## About this exercise
Please count how many lines in the entries below contain "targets" and reply with the figure alone.

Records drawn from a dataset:
____________
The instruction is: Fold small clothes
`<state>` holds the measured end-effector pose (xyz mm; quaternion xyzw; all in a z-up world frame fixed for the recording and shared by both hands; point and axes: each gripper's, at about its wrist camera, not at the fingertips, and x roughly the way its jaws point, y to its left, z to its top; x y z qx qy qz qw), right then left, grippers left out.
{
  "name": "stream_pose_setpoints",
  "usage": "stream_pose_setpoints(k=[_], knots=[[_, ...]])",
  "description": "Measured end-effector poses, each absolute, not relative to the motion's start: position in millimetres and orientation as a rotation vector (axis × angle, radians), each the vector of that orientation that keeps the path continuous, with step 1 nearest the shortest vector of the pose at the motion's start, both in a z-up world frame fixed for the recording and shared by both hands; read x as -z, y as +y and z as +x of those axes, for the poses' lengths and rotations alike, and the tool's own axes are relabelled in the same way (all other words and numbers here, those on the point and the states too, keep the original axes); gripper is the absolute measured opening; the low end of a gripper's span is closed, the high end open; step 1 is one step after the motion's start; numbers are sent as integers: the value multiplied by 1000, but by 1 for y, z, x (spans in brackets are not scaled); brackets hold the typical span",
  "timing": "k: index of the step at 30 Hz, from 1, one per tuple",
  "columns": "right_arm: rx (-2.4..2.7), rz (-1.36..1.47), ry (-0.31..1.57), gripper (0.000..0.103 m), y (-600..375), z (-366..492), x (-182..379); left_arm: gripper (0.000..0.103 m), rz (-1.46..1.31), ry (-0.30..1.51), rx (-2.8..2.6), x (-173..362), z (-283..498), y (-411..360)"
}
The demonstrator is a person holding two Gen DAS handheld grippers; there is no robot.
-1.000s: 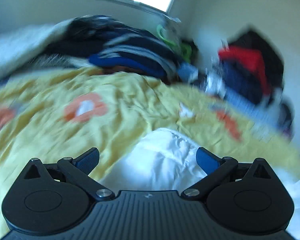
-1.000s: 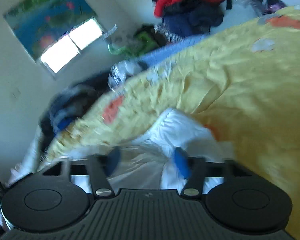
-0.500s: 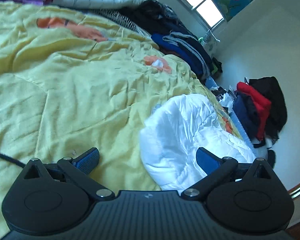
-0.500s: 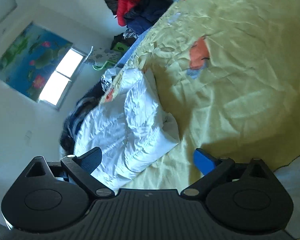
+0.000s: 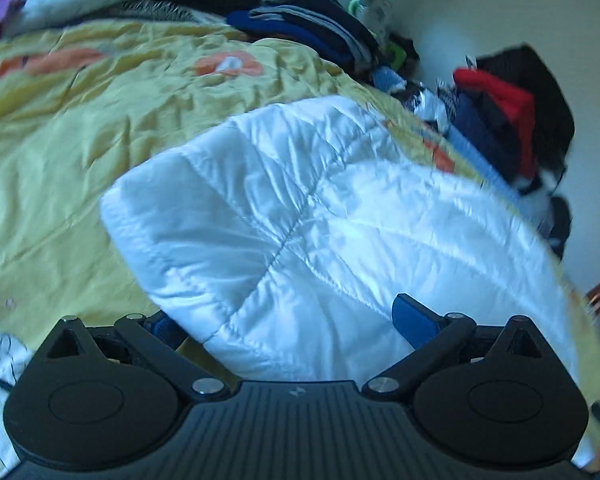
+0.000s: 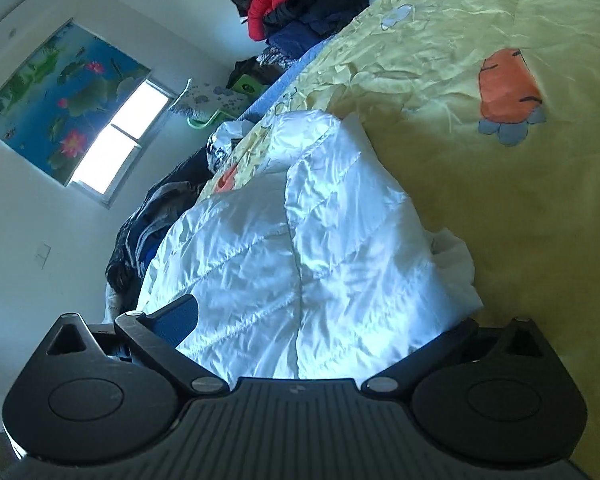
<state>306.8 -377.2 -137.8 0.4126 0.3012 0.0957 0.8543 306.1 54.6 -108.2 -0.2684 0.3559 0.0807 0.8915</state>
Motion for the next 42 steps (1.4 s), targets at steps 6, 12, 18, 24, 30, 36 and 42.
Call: stream_pose_setpoints(k=[6,12,18,24,30,36,42], knots=[[-217,948,678,27,-388,307,162,95,-501,748,-161,107,304,51],[-228,952,660,26,-387,306,160,39,-576,784,-102,107,307,64],[-259,948,624,22,-387,298,149,22,-527,785,-104,97,297,58],[-332,967,606,21,-393,262,134,19,-521,803,-55,88,262,73],[-364,1001,653,21,-396,202,145,19,-515,808,-32,90,213,88],[-340,1105,692,23,-401,192,177,26,-440,776,-43,95,210,78],[-214,1099,631,73,-433,171,148,70,-420,685,-179,73,175,112]])
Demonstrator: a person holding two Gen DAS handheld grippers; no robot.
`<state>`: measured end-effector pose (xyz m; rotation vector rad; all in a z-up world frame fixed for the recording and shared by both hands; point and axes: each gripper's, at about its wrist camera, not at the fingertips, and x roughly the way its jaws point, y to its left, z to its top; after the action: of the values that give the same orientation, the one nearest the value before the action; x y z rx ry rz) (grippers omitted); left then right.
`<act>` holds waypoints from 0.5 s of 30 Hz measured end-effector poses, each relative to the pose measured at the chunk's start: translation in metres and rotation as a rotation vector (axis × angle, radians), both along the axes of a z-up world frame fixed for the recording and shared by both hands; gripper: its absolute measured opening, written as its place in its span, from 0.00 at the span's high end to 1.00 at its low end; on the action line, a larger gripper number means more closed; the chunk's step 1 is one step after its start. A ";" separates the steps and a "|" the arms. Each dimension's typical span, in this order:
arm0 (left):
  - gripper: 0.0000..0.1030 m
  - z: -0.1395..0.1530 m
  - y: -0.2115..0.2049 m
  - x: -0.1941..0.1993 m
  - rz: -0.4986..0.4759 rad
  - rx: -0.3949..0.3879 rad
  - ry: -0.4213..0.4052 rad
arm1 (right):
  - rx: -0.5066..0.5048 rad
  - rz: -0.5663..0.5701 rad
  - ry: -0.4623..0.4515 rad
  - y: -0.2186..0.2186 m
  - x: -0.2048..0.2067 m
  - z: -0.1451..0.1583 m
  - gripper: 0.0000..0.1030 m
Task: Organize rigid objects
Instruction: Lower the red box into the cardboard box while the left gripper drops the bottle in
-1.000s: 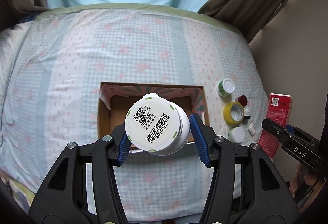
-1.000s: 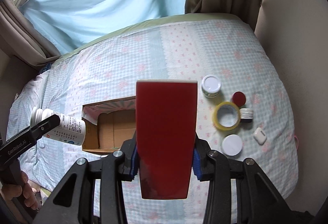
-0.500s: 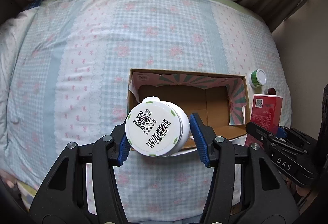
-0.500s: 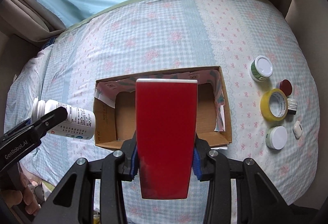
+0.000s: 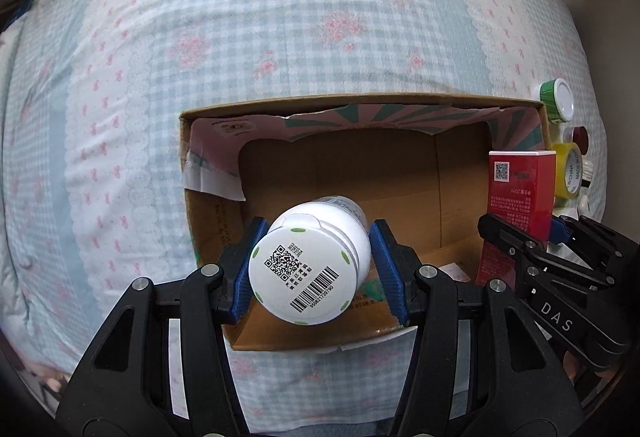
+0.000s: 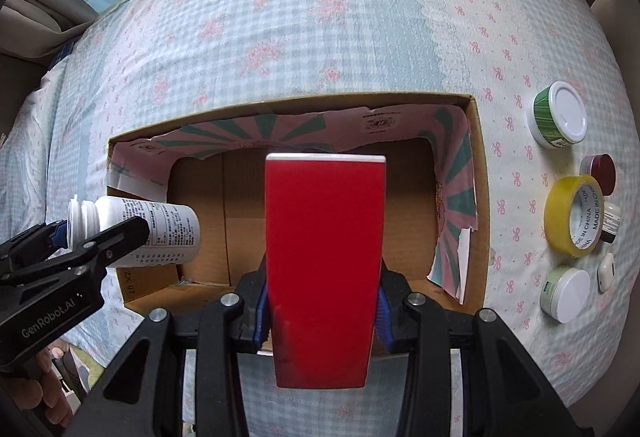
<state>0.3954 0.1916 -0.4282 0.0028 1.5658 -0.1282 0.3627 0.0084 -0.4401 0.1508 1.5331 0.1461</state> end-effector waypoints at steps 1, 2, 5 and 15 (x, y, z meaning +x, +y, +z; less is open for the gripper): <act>0.52 -0.007 -0.004 0.004 -0.009 0.005 0.019 | 0.006 0.001 0.012 0.000 0.002 -0.005 0.63; 0.52 -0.013 -0.007 0.008 -0.015 0.011 0.032 | 0.010 0.006 0.021 0.000 0.004 -0.010 0.63; 0.53 -0.027 -0.014 0.020 -0.033 0.029 0.060 | 0.006 0.038 0.029 0.003 0.009 -0.021 0.63; 0.00 -0.014 -0.033 0.037 -0.148 0.092 -0.043 | -0.025 0.105 0.026 0.014 0.012 -0.041 0.39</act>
<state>0.4326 0.1582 -0.4421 0.1933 1.5266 -0.1714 0.3750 0.0222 -0.4816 0.0529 1.5682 0.2087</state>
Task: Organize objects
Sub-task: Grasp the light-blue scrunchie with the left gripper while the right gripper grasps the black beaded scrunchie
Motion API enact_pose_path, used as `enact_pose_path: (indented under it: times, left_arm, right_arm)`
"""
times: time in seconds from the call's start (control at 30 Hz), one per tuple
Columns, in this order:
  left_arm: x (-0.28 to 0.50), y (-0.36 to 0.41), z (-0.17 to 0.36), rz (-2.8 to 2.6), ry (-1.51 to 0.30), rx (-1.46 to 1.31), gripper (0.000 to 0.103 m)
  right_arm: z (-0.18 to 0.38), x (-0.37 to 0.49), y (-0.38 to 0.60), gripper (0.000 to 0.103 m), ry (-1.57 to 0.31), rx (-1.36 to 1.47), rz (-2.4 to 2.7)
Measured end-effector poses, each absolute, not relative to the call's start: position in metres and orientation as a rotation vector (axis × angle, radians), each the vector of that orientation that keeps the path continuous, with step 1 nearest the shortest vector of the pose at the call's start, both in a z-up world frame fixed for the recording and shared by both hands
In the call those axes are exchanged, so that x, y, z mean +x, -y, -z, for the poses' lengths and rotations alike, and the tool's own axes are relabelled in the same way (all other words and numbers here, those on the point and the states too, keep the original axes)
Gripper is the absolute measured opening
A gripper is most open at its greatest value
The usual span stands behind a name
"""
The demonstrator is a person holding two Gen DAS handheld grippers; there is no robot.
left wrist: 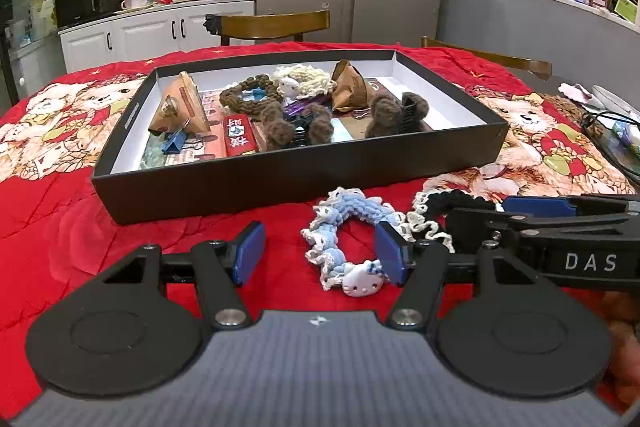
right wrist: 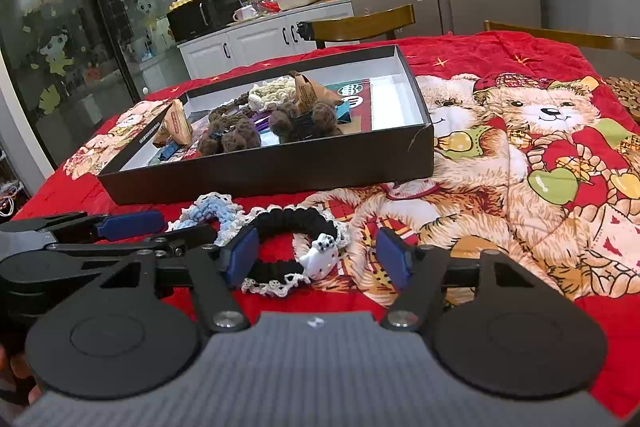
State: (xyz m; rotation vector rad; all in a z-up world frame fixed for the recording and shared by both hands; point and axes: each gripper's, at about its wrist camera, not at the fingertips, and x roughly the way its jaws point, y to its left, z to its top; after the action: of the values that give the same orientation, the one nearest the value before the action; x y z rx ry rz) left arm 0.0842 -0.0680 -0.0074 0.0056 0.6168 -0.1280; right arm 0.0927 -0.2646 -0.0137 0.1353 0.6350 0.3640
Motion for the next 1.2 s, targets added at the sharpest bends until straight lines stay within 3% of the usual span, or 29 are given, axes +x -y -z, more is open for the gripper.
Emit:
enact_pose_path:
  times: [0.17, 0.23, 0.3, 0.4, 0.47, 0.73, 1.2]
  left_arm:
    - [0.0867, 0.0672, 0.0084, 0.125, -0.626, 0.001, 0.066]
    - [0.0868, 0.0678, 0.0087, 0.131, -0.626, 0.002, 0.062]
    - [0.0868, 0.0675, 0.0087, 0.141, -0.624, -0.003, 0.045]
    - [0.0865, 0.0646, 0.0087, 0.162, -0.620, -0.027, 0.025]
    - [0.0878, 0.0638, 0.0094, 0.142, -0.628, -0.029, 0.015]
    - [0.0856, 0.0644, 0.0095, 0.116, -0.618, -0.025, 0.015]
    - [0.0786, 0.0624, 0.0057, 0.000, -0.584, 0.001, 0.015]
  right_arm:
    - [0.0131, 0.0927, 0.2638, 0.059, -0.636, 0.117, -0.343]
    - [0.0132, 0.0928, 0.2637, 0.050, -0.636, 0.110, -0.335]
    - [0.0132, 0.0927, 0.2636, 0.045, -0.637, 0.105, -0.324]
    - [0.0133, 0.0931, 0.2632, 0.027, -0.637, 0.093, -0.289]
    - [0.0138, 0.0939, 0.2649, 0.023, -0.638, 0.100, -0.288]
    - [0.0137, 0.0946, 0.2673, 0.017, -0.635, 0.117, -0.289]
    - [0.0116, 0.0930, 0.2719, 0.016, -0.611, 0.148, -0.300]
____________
## Response to the task
2